Petrela Castel, photo by IntoAlbania
Rozafa Castle (Shkodra)
Built during Antiquity by the Illyrians and surviving the rule of the Roman and Ottoman empires, Rozafa Castle, in the historical city of Shkodra, has witnessed the entirety of Albania’s fascinating history. Situated on a high cliff, flanked by the rivers Drin and Buna, and expansive mountain ranges, the Castle of Shkodra offers a truly spectacular view. The fortification’s more popular name, Rozafa Castle, derives from the famous Albanian legend, Rozafat, the sacrificial young mother whose sculpture graces the castle’s main entrance. Within the castle’s walls, you can visit its museum and the church-mosque, among other sites.

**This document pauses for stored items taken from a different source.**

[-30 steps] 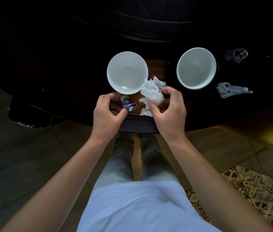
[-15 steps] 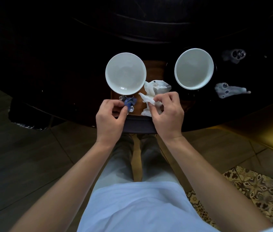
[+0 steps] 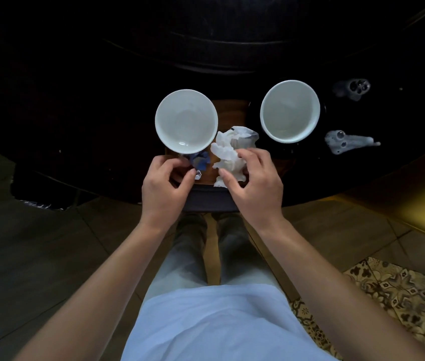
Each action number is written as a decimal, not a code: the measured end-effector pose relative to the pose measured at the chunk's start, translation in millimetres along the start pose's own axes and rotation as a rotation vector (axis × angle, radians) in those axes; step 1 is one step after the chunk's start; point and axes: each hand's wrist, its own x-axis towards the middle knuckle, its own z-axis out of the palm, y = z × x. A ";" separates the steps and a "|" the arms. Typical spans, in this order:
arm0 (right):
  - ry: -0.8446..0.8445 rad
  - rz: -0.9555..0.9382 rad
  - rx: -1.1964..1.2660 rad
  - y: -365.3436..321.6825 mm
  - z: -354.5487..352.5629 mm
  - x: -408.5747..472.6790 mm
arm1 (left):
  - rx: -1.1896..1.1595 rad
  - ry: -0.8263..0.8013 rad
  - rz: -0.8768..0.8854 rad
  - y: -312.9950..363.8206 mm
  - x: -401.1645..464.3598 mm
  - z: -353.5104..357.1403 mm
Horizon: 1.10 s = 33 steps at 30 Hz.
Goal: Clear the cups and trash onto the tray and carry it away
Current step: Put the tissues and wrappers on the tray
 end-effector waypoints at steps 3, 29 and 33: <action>0.016 0.005 0.014 -3.9 -7.1 -0.6 | 0.013 -0.013 0.028 -0.3 -0.8 -13.1; -0.145 -0.127 -0.145 11.9 -3.5 -3.4 | 0.766 -0.206 0.646 78.3 274.3 -7.7; -0.102 -0.134 -0.038 9.1 -16.1 -4.8 | 0.767 -0.194 0.648 79.2 273.4 -7.0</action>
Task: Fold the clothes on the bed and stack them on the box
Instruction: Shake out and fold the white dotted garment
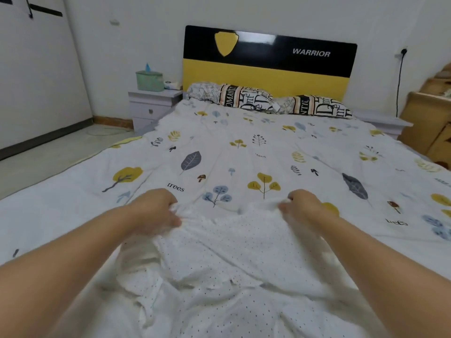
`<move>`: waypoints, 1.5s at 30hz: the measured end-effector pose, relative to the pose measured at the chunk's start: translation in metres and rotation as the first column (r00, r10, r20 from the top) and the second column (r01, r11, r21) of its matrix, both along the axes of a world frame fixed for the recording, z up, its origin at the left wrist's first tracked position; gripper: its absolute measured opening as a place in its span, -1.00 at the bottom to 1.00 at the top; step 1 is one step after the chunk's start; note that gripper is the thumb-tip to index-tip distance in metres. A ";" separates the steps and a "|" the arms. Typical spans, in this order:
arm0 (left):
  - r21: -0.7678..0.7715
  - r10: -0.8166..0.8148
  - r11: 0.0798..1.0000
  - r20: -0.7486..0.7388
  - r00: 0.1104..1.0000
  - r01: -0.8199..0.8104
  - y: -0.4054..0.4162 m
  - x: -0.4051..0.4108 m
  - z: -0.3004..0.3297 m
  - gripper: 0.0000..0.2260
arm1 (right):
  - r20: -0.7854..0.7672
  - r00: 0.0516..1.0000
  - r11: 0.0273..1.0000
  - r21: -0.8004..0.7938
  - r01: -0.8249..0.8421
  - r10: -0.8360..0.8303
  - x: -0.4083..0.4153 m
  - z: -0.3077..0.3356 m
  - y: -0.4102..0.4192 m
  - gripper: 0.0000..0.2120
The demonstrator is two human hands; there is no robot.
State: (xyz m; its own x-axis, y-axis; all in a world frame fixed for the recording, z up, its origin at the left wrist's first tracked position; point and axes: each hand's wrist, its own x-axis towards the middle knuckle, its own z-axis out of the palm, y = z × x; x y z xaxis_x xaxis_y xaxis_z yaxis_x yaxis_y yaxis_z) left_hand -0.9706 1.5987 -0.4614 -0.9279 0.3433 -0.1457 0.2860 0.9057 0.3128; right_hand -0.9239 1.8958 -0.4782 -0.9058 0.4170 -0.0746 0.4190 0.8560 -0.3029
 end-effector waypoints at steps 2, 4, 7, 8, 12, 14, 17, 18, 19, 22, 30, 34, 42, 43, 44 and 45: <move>0.047 0.073 0.997 -0.176 0.982 -0.066 -0.002 -0.016 0.011 -0.62 | -0.202 0.942 0.956 -0.180 0.233 -0.267 0.000 0.021 0.032 -0.80; 0.135 0.169 0.982 -0.321 0.932 -0.131 0.000 -0.031 0.014 -0.67 | -0.298 0.799 0.801 -0.491 0.341 -0.523 0.002 0.035 0.060 -0.81; 0.296 0.304 0.936 -0.400 0.864 -0.192 0.014 -0.040 0.009 -0.81 | -0.244 0.612 0.455 -0.864 0.215 -0.752 0.004 0.045 0.082 -0.85; 0.337 0.341 0.916 -0.375 0.862 -0.216 0.020 -0.040 0.006 -0.75 | -0.239 0.604 0.427 -0.884 0.189 -0.761 0.001 0.045 0.087 -0.84; 0.347 0.325 0.918 -0.375 0.868 -0.194 0.047 -0.016 -0.001 -0.39 | -0.328 0.769 0.790 -0.502 0.351 -0.549 0.011 0.031 0.066 -0.40; 0.277 0.179 0.958 -0.388 0.904 -0.072 0.065 0.012 -0.009 -0.48 | -0.328 0.910 0.964 -0.168 0.208 -0.254 0.029 0.013 0.039 -0.41; 0.059 -0.140 0.986 -0.216 0.966 0.156 0.086 0.059 -0.038 -0.46 | -0.016 0.996 0.986 0.145 -0.085 0.088 0.062 -0.024 -0.005 -0.41; -0.034 -0.224 0.975 -0.146 0.964 0.221 0.090 0.070 -0.051 -0.42 | 0.086 0.989 0.972 0.194 -0.135 0.121 0.071 -0.036 -0.012 -0.41; -0.114 -0.287 0.954 -0.101 0.953 0.276 0.090 0.077 -0.068 -0.36 | 0.168 0.978 0.964 0.212 -0.159 0.124 0.077 -0.046 -0.016 -0.41; -0.227 -0.398 0.905 -0.149 0.905 0.361 0.080 0.082 -0.102 -0.07 | 0.272 0.957 0.970 0.184 -0.156 0.103 0.081 -0.064 -0.013 -0.40; -0.138 -0.343 0.932 -0.051 0.938 0.334 0.074 0.086 -0.094 0.17 | 0.206 0.973 0.993 0.031 -0.113 0.104 0.089 -0.032 -0.014 -0.49; 0.174 -0.155 0.973 0.006 0.988 0.151 0.069 0.105 -0.066 -0.20 | -0.105 0.994 0.969 -0.245 -0.018 -0.008 0.128 0.014 -0.012 -0.58; 0.030 -0.085 0.996 0.051 0.995 0.084 0.065 0.180 -0.032 -0.35 | 0.302 0.941 0.987 -0.009 0.161 -0.150 0.221 0.003 0.020 -0.36; -0.004 -0.087 0.996 0.084 0.993 0.088 0.063 0.188 -0.031 -0.25 | 0.352 0.922 0.985 -0.002 0.171 -0.159 0.230 -0.002 0.020 -0.31; -0.050 -0.093 0.994 0.123 0.988 0.100 0.061 0.195 -0.033 -0.19 | 0.396 0.903 0.982 -0.016 0.186 -0.165 0.237 -0.007 0.017 -0.28; -0.100 -0.111 0.987 0.143 0.983 0.126 0.058 0.201 -0.035 -0.20 | 0.426 0.891 0.979 -0.046 0.197 -0.159 0.244 -0.012 0.015 -0.29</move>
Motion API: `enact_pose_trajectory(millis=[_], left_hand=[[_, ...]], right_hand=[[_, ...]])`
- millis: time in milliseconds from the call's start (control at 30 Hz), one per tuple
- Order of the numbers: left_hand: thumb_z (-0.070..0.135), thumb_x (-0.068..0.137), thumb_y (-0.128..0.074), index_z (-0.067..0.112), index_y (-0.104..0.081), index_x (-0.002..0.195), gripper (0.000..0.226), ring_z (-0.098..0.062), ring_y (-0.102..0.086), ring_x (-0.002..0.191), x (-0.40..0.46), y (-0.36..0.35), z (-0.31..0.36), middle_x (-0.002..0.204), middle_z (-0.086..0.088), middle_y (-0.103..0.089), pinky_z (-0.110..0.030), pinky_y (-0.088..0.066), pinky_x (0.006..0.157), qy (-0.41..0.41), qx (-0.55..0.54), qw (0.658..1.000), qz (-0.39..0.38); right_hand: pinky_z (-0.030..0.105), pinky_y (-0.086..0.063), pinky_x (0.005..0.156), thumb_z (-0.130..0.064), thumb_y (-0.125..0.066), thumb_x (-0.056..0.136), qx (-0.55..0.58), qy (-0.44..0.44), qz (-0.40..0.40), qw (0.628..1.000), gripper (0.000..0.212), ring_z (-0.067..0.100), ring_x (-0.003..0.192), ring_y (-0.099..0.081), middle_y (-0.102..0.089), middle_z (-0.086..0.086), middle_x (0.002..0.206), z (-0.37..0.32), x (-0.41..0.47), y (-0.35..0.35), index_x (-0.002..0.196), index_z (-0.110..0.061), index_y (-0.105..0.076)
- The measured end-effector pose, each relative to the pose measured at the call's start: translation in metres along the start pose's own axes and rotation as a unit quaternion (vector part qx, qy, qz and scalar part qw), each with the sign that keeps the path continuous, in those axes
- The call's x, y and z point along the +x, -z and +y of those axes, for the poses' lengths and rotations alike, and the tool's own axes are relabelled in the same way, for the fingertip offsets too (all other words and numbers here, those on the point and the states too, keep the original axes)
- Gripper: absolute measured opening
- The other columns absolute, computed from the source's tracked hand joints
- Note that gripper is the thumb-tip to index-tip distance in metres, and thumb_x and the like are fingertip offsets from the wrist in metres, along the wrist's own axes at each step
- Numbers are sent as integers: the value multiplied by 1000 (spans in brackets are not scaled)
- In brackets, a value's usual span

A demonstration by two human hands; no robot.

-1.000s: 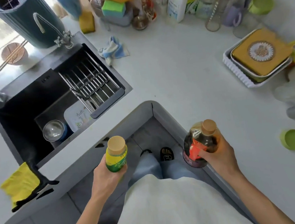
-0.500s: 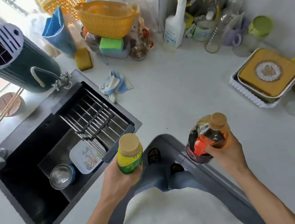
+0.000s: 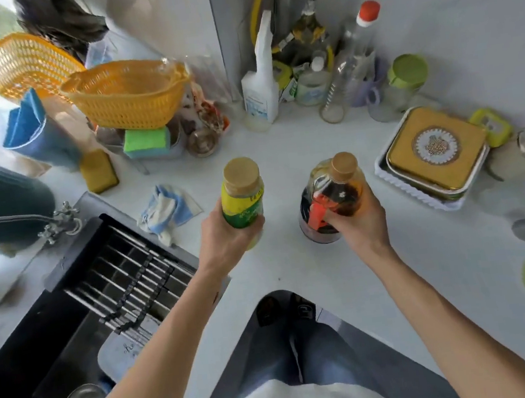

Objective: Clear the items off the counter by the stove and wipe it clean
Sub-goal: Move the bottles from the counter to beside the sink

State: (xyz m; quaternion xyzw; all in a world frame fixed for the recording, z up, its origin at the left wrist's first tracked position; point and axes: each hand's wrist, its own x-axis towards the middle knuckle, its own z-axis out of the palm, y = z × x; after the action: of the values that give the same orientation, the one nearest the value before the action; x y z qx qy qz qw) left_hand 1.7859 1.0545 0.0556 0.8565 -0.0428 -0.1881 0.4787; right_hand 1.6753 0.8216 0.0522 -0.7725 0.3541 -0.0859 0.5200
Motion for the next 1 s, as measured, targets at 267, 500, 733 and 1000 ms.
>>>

Rozafa Castle in Shkodra, photo by Liridon Shala
If you visit the gorgeous Ionian coast in the summer, reserve some time for its castles, full of majestic panoramas and history. There’s Himara Castle, the ruins of which testify to the uninterrupted presence of local Illyrian-Albanian residents for more than 3500 years. Kanina fortress, which evolved as an inhabited fortified center during the Hellenistic period, from the 4th century to the 2nd century B.C. Porto Palermo Castle, the crown jewel of the Albanian Riviera, one of the 15 Undiscovered European Destinations to visit according to the Huffington Post. Borsh, Lëkursi, and Vivari are the other three picturesque castles of the Riviera worth visiting!
Lekursi Castel, photo by IntoAlbania
Himara Castel. Photo by IntoAlbania
Porto Palermo Castle, Vlora. Photo Credits: Fation Plaku.
Last but not least, we have the remnants of the 300-year-old Castle of Tirana, younger than most other castles in the country and much less grandiose, this castle is nonetheless charming in its own way. Located right in the center of the city, it is one of the main attractors to the popular main promenade of the capital. Now, the castle’s ruins host a public space with traditional and modern shops, a small bazaar of boutiques and artisanal shops.